Online Traders Cause Silver Surge, Regulators Keep Watch
Regulators have frowned on the extreme market moves in stock prices of firms that had been suffering from the pandemic. Traders using social media platforms to share views have gone after short-sellers such as hedge funds.
(Updated with fresh price action, adds Singapore regulator's comments.)
Social media traders who last week prompted big swings in the share price of US games retailer GameStop – hitting short-sellers in the process – have turned fire on silver, triggering a sharp rise in the precious metal.
In New York, futures prices for the metal settled at their highest point in eight years (source: Wall Street Journal, 1 February). The most actively traded futures gained 9.3 per cent to $29.42 a troy ounce, the highest for almost eight years, and briefly went over $30 at one point. Analysts have noted that earlier attempts to corner the silver market have led to crashes, and that this is a notoriously volatile commodity. In overnight trading, prices subsequently fell by 1.96 per cent after the CME Group hiked trading margins by about 17.9 per cent on silver futures contracts. The exchange said that the decision was based on “the normal review of market volatility to ensure adequate collateral coverage.” (Source: Deutsche Bank).
The extraordinary market moves of recent days have prompted the main US financial regulator and UK watchdog to warn about consequences for retail investors. The Monetary Authority of Singapore also issued a cautionary note on the saga yesterday.
Users of the Reddit platform bought silver to squeeze out short-sellers - the same tactic they used to hit those shorting GameStop and AMC, the cinema chain. Silver eased off its highs in London trade yesterday, touching $29.52 per ounce, having started the day at $28.45, according to BullionVault, a precious metals trading platform.
Melvin Capital Management, the US hedge fund that was hit hard by the soaring stock prices of heavily shorted stocks, reportedly lost 53 per cent on its investments in January (source: WSJ, 31 January, quoting unnamed sources).
In a 29 January statement, the Securities and Exchange Commission, said it was “closely monitoring and evaluating the extreme price volatility of certain stocks’ trading prices over the past several days.”
“Our core market infrastructure has proven resilient under the weight of this week’s extraordinary trading volumes. Nevertheless, extreme stock price volatility has the potential to expose investors to rapid and severe losses and undermine market confidence,” the SEC said. The statement was signed by acting chair Allison Herren Lee; commissioner Hester M Peirce; commissioner Elad L Roisman, and commissioner Caroline A Crenshaw.
The volatile activity will be a big test for former Goldman Sachs banker Gary Gensler, nominated by President Joe Biden to take over as SEC boss. If the saga hurts retail investors, the SEC will want to be seen as protecting millions of investors’ portfolios. Gensler's post has yet to be confirmed by the US Senate.
In its statement late last week, the UK’s Financial Conduct Authority said: “Buying shares in volatile markets is risky and you may quickly lose money. These losses are unlikely to be covered by the Financial Services Compensation Scheme. Broking firms are not obliged to offer trading facilities to clients. They may withdraw their services, in line with customer terms and conditions if, for instance, they consider it necessary or prudent to do so. Firms are exposed to greater risk and therefore more likely to need to take such action during periods of abnormally high transaction volumes and price volatility.”
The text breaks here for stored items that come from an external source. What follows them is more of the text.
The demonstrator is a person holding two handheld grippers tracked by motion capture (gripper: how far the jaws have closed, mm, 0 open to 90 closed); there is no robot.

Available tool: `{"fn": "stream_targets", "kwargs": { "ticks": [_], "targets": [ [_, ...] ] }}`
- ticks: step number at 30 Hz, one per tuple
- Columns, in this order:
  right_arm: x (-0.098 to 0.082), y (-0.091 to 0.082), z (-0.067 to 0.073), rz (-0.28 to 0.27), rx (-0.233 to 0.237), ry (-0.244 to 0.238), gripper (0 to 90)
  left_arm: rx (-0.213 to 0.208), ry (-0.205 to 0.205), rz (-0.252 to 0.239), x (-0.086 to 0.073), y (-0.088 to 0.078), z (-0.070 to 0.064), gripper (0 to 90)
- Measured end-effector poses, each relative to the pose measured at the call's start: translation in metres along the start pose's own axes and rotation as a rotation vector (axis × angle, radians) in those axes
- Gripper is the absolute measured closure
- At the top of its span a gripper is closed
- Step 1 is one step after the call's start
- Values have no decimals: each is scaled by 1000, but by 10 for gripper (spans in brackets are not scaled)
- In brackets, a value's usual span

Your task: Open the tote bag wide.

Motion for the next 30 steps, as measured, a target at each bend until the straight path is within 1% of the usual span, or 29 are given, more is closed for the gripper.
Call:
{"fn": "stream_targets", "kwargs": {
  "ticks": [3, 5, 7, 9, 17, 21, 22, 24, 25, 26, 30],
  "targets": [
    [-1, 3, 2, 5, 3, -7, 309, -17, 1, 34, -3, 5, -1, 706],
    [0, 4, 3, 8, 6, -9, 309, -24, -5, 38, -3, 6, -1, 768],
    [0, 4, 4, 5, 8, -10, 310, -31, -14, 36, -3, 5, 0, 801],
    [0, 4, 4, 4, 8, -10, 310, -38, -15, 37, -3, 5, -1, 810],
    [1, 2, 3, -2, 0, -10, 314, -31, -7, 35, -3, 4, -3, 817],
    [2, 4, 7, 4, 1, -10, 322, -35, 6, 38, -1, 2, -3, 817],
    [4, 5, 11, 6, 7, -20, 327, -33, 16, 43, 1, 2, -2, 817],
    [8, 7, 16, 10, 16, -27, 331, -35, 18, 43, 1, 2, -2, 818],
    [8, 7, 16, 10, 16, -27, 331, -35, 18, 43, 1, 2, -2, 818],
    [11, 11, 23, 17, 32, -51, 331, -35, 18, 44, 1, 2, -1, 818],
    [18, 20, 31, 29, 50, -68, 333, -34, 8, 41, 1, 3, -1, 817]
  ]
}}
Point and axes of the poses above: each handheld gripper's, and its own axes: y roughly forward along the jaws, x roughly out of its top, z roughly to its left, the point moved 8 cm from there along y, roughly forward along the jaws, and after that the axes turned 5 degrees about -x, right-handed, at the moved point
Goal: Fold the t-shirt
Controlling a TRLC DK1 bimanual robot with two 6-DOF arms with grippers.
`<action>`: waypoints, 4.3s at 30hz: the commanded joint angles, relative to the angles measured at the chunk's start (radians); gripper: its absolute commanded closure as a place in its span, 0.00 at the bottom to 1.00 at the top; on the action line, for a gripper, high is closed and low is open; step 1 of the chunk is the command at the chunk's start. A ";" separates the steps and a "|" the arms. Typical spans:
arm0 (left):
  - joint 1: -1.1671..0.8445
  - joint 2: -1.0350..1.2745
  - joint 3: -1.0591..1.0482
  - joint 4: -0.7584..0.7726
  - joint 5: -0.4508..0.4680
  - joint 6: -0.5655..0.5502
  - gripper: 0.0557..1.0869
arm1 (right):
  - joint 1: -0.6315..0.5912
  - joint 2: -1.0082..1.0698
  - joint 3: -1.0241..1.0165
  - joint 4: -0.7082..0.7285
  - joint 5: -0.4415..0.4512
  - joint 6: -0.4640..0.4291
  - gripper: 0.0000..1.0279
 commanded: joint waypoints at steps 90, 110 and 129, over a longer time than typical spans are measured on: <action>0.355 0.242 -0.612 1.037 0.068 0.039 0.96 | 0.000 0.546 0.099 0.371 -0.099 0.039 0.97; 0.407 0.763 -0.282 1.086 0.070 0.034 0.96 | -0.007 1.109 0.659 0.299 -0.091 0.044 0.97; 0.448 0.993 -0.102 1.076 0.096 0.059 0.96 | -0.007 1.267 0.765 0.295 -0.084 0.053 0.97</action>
“We will of course take appropriate action wherever we see evidence of firms or individuals causing harm to consumers or markets,” it added.
Singapore's MAS said yesterday: "The public should be aware that certain individuals may exploit this interest for their own benefit through “pump and dump” activities that can amount to market misconduct under the Securities and Futures Act."
Comments on the silver market began circulating on Reddit forums last week, reports said. One comment read that the “Silver Bullion Market is one of the most manipulated on earth. Any short squeeze in silver paper shorts would be EPIC.” Another post on the forum stated that “inflation-adjusted silver should be at $1000 instead of $25. Why not squeeze $SLV to the real physical price. Think about the Gainz. If you don’t care about the gains, think about the banks like JP Morgan you’d be destroying along the way.” (Source: Daily FX).
Adrian Ash, research director BullionVault, said: “We've seen people try to corner the market in silver before, but the size and speed of the Reddit Ramp is off the charts for silver. The billionaire Hunt brothers took a decade to build their position in the 1970s, and Warren Buffett built his mid-1990s' holdings over a couple of months. Both helped drive the price higher, but nothing like as fast as the 'hive mind' of Reddit has spiked silver 20 per cent since Wednesday night [last week].”
“The flood of new interest in silver has emptied coin shops, but there's plenty of metal in wholesale storage, and any talk of a 'shortage' will in truth refer more to trucking and handling capacity rather than physical stockpiles,” he said.